It does a *lot* of things, all under the umbrella of web-based collaboration. Some examples:
- The document store (with optional versioning control) that you mentioned. This also includes the ability to add additional metadata to the files. For some special document types, you get a special type of library, like a picture gallery for images.
- Lists - sort of like a web version of how business users tend to use Excel, although almost everything in SharePoint is a list at some level, including the document libraries.
- A very powerful search engine that can index all of the content in SharePoint as well as other locations (file shares, Exchange public folders, other web sites). It has tons of Google-esque features like the ability to do "site:slashdot.org"-type syntax but e.g. instead of specifying a particular site, you can specify a particular metadata field to limit the search to. You can also heavily customize the back-end with lists of noise words, synonyms (e.g. specifying that if someone searches for "IBM", documents that contain "International Business Machines" should also be included), etc.
- The whole thing is sort of a MySpace/Facebook for corporations. IE your users can throw together web content without actually knowing HTML, and can e.g. create simple applications vaguely similar to how Excel can.

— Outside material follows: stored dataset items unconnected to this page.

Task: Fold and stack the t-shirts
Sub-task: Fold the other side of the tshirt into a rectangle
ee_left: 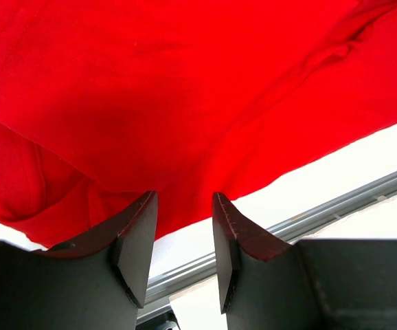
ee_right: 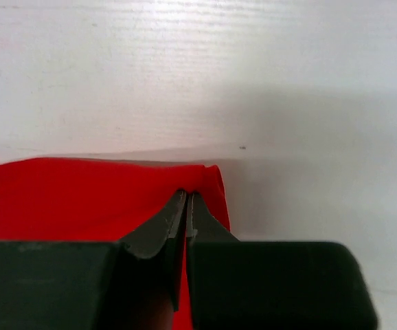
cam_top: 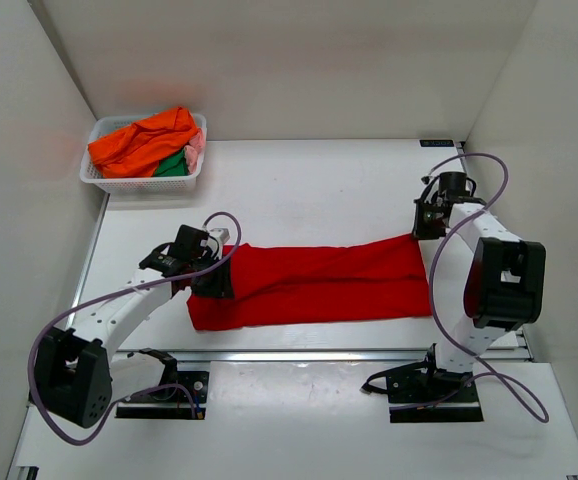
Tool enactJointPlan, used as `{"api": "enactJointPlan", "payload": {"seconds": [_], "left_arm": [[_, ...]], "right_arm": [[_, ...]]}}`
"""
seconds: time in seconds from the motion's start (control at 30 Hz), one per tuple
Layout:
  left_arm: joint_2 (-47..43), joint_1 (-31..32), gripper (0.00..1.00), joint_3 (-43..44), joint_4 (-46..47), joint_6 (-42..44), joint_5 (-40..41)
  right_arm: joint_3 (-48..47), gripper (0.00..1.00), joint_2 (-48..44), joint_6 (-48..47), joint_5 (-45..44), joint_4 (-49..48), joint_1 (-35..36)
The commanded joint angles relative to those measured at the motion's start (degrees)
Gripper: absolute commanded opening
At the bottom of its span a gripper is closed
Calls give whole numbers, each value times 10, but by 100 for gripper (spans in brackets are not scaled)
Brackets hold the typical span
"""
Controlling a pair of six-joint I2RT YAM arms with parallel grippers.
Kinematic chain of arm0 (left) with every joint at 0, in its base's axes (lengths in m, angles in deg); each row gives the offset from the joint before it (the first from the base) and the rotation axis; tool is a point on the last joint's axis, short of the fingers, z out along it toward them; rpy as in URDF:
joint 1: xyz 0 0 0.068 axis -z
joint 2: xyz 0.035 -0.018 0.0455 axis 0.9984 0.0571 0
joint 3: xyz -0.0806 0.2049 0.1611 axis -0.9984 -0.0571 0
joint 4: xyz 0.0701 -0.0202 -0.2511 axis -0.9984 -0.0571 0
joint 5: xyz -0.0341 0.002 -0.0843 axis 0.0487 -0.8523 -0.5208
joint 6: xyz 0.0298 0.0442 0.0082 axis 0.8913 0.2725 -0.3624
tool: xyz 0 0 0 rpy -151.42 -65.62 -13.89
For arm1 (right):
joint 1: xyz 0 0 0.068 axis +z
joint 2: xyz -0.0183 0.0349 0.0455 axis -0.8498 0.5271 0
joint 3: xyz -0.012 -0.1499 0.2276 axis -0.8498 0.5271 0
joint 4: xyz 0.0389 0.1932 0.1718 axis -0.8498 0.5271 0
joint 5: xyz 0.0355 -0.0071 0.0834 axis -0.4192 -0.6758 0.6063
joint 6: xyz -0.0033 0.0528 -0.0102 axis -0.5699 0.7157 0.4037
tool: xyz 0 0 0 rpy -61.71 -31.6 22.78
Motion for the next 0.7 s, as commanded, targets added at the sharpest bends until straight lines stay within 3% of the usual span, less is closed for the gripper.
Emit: {"api": "enactJointPlan", "payload": {"seconds": [0.0, 0.27, 0.3, 0.37, 0.47, 0.57, 0.67], "left_arm": [[2, 0, 49, -1, 16, 2, -12], [9, 5, 49, -2, 24, -1, -7], [10, 5, 49, 1, 26, -9, 1], [7, 9, 50, 3, 38, -24, 12], [13, 9, 50, 5, 70, -59, 29], [28, 15, 49, 21, 112, -88, 51], [63, 27, 49, 38, 131, -108, 63]], "right_arm": [[-36, 0, 11, -14, -6, -17, 4], [-47, 1, 47, -20, -42, -6, 5], [-52, 5, 48, -15, -53, 9, 8], [-66, 25, 45, -16, -95, 28, 15], [-52, 42, 13, -16, -115, 32, 37], [-27, 48, -23, -23, -142, 20, 63], [-4, 45, -55, -22, -96, 0, 84]]}}
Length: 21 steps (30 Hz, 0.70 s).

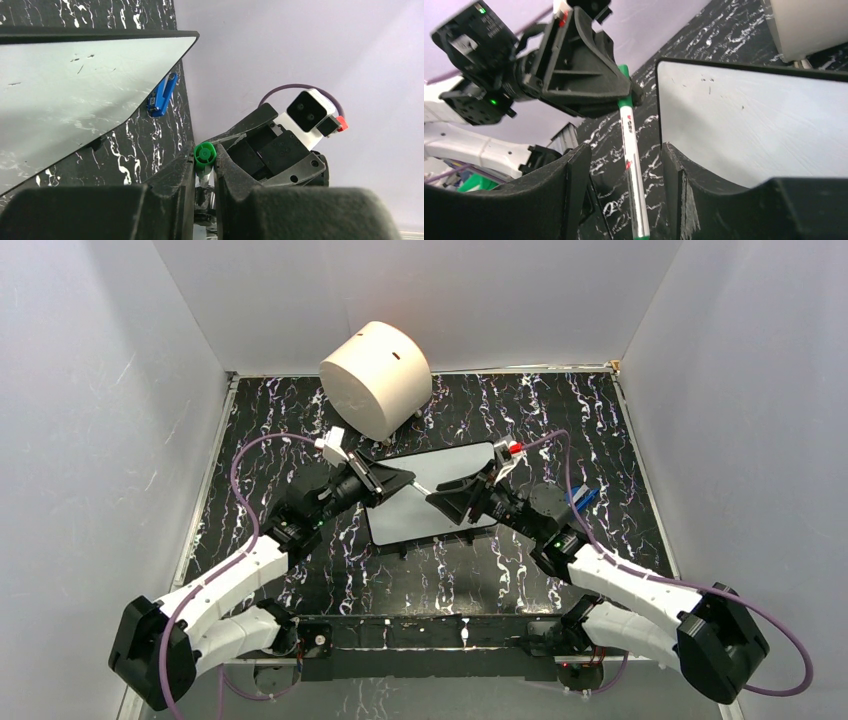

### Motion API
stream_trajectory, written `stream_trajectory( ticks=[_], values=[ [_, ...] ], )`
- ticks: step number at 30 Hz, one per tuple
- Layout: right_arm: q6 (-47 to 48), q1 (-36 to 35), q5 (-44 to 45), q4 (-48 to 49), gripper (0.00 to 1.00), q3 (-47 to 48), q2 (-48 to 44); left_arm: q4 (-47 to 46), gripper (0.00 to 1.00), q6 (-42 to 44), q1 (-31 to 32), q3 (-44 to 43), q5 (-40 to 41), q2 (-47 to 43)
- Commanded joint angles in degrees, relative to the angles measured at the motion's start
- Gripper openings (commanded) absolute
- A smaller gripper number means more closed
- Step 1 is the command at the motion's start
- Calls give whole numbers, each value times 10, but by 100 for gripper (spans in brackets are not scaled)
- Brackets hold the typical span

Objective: Write a sentence on the whiteboard
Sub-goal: Open the whiteboard marker.

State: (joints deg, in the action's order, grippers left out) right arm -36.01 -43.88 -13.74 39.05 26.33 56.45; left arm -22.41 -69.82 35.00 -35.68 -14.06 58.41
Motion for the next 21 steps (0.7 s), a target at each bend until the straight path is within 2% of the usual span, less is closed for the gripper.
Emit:
stream_trajectory(
  ticks=[1,10,21],
  values=[
    [-46,1,3,122,60,-4,17,-78,0,-51,2,20,22,-27],
    [-68,2,14,140,57,-9,37,-116,0,-73,2,44,42,-43],
    [-98,2,-10,227,43,-11,77,-149,0,-105,2,64,51,-33]
  ],
)
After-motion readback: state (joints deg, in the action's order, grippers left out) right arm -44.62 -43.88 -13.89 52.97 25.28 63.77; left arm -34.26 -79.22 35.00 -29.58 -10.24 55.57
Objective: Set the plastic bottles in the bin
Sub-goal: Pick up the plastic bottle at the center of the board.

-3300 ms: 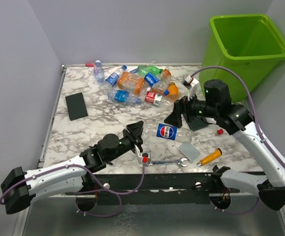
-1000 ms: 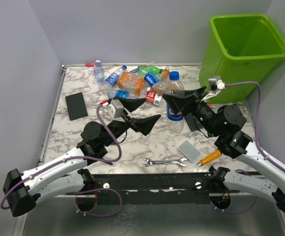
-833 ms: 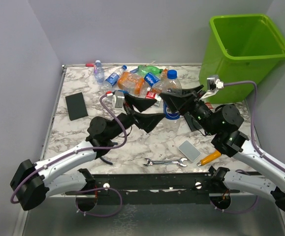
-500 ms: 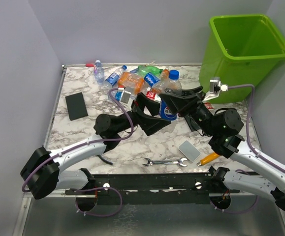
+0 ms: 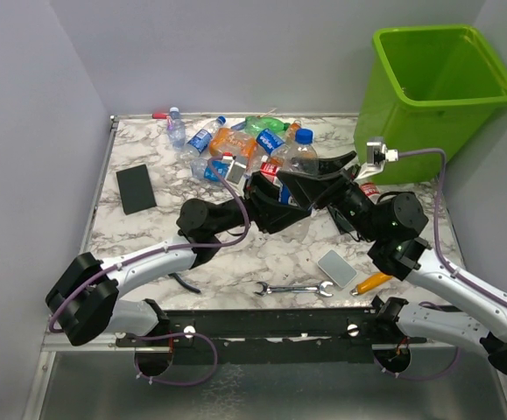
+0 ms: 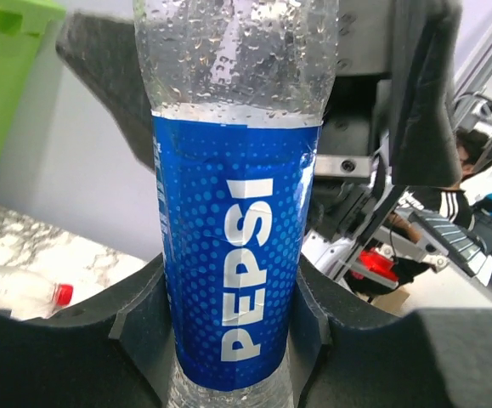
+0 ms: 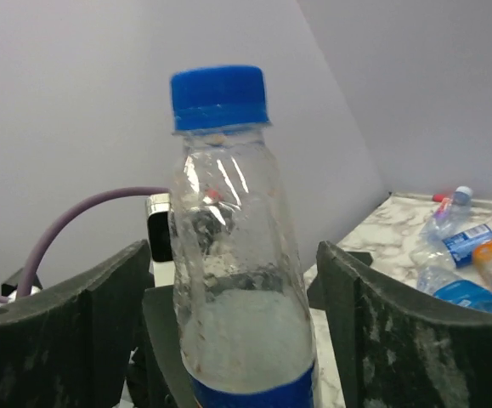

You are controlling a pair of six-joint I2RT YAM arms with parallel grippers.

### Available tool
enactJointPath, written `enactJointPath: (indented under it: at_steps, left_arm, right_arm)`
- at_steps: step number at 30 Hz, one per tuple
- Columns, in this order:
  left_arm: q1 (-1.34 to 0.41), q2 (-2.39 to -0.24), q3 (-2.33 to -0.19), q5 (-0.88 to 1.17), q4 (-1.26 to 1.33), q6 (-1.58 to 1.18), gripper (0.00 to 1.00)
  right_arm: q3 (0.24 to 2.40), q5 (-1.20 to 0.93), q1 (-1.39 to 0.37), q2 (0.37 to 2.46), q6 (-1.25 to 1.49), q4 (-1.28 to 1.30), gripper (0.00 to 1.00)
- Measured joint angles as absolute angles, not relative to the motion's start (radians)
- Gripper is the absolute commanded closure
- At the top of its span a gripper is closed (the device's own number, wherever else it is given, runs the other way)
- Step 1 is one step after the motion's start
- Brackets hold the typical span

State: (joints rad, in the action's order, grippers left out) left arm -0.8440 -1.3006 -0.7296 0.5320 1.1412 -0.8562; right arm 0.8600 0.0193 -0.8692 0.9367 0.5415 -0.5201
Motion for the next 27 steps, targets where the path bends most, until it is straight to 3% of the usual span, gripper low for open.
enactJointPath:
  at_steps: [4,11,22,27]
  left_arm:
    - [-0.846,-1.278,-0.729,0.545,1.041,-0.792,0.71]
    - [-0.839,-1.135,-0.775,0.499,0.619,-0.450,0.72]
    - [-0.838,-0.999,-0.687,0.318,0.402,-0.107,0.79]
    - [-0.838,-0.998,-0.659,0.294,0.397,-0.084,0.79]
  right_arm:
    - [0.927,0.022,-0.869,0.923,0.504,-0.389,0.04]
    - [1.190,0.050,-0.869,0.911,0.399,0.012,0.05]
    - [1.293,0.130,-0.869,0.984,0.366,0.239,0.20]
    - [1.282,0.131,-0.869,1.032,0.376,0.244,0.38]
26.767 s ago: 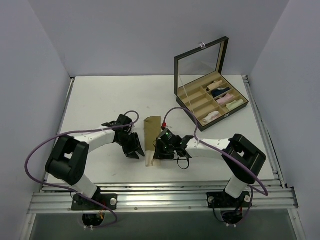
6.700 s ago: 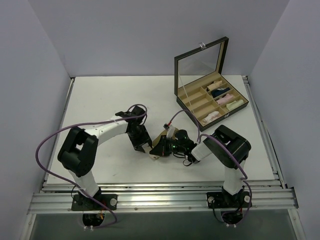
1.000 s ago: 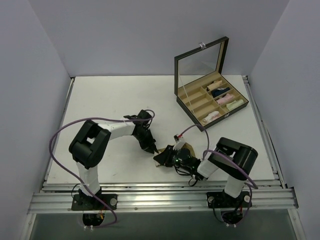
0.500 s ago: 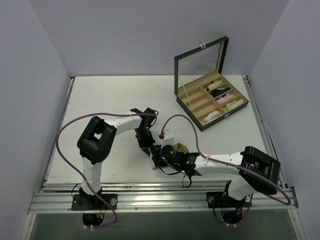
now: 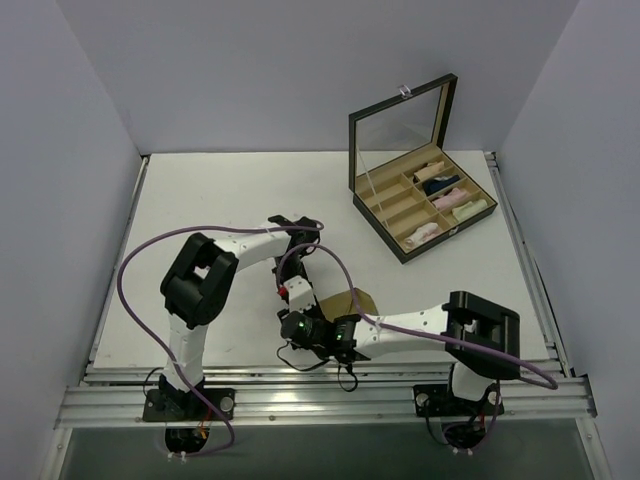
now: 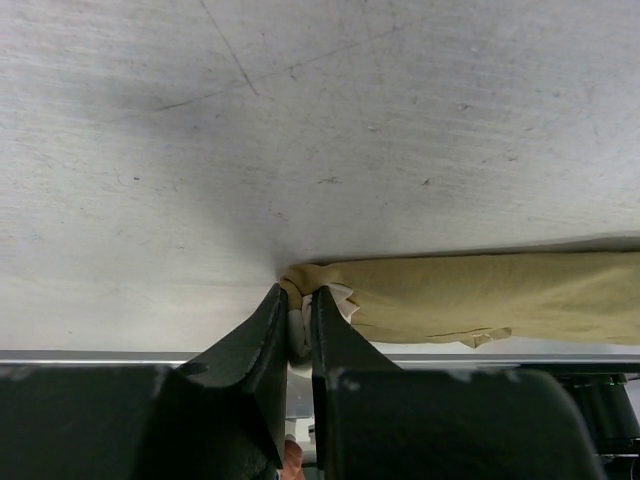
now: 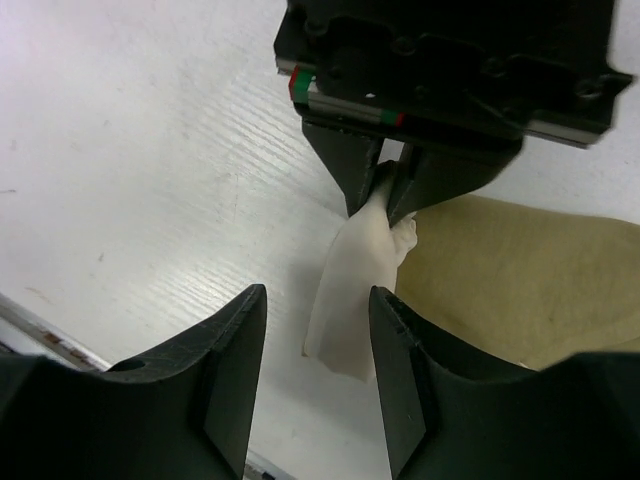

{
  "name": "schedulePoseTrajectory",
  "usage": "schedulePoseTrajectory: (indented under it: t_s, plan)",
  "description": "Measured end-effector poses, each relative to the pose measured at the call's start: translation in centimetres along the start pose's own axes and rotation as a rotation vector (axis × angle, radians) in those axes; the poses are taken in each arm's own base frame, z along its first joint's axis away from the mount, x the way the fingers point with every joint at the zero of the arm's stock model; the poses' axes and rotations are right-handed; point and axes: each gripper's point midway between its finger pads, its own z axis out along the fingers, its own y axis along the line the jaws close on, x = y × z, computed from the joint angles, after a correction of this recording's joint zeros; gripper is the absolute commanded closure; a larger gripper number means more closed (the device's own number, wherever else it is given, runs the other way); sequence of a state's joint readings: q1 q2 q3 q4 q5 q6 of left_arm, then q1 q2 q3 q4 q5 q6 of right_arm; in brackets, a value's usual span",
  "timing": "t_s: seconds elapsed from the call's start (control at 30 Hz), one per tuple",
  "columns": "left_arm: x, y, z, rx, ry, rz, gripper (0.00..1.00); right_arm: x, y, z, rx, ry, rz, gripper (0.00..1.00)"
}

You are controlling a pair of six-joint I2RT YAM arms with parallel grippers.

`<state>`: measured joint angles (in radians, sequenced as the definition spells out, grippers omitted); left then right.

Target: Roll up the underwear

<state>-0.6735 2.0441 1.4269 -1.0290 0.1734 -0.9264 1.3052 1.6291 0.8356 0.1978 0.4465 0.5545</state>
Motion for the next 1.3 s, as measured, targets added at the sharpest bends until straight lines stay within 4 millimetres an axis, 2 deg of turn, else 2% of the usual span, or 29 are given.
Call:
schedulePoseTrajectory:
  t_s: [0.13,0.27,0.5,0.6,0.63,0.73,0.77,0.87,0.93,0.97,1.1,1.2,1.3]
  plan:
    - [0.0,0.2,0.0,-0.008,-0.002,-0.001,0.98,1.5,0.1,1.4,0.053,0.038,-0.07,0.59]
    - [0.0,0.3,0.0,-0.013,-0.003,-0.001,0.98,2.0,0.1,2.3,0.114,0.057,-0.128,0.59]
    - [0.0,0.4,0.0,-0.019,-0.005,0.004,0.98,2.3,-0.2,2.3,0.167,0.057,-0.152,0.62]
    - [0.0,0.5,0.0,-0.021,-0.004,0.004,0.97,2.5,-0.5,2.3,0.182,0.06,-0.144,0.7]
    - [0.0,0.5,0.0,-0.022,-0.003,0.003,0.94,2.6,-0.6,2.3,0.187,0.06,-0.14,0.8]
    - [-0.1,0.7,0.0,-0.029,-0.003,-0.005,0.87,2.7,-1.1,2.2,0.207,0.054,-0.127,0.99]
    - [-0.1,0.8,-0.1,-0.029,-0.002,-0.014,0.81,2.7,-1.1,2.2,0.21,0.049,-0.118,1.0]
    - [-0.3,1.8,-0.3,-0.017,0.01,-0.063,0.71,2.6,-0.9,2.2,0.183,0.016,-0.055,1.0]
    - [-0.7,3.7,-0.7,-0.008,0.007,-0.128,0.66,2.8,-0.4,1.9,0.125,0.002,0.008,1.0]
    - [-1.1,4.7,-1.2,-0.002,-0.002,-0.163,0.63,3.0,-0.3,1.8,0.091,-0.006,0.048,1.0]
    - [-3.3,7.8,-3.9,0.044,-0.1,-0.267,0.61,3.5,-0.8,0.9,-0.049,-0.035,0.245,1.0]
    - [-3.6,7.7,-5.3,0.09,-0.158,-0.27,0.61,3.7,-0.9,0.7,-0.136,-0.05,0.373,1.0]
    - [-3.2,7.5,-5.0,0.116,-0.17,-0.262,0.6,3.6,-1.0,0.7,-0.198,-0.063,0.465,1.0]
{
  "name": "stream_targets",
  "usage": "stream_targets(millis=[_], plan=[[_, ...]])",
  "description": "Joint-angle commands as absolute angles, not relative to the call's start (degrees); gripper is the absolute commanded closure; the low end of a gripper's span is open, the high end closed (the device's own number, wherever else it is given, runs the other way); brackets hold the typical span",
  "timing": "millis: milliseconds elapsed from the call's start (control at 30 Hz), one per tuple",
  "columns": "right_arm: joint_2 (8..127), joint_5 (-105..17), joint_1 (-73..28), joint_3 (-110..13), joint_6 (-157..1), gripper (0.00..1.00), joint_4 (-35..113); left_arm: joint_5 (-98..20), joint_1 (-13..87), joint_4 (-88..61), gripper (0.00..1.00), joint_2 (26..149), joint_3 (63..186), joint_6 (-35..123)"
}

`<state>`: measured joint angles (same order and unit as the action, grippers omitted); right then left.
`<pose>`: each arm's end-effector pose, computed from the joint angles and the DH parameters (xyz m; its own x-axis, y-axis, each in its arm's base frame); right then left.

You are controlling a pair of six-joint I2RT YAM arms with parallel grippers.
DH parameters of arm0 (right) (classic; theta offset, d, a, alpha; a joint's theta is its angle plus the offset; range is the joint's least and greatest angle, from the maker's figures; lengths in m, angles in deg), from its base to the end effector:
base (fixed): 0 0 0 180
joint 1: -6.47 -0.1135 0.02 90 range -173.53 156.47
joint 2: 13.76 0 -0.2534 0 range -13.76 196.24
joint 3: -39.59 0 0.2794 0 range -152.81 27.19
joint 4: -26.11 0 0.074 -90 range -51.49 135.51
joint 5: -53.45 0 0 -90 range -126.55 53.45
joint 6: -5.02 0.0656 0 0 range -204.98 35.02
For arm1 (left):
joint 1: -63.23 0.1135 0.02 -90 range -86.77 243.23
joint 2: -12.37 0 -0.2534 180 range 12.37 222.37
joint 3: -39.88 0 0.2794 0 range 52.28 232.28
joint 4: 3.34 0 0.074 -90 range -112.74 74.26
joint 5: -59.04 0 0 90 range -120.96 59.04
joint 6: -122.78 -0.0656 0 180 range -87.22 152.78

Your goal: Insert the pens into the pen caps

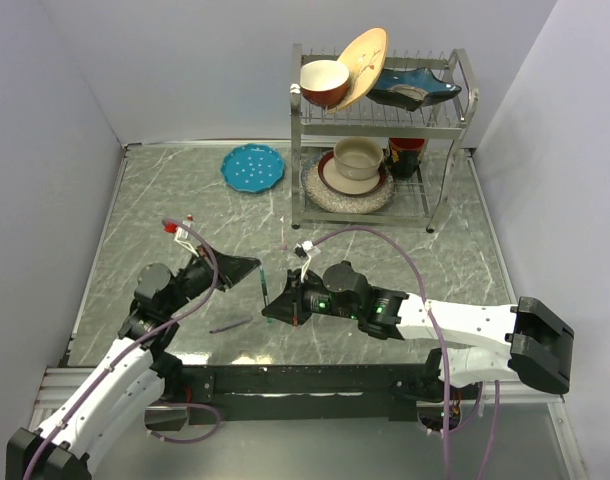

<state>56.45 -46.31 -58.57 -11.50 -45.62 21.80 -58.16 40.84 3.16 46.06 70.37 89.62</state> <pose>0.1301 0.3059 0.2250 -0.6939 -0.0097 -0.7200 -0.6759 0.3536 0.6466 0.1922 -0.1116 0.2461 -0.6077 -0.5549 -0.5681 0.4607 0.3364 -0.8214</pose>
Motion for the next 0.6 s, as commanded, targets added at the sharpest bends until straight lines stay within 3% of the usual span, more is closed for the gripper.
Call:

- From 2007 on, there are a number of specialized library types like discussion boards, blogs, and wikis. Note that the wiki support in particular is *very* limited compared to something like MediaWiki.
- If you buy Enterprise SharePoint CALs for your users, you can make use of some incredibly powerful features like the Business Data Catalogue, which is an interface to SQL/ODBC/OLEDB data, and makes database content available as lists within SharePoint. So if you have e.g. an HR database sitting in Oracle, you can bring it (or at least the non-private data) into SharePoint for your users to use as a canonical version of that information (IE anything they use it for is automatically updated when the database is). Combine this with the Excel Services backend (which lets users set up Excel formulas and macros for online instead of local processing), and they can now make very powerful business web apps.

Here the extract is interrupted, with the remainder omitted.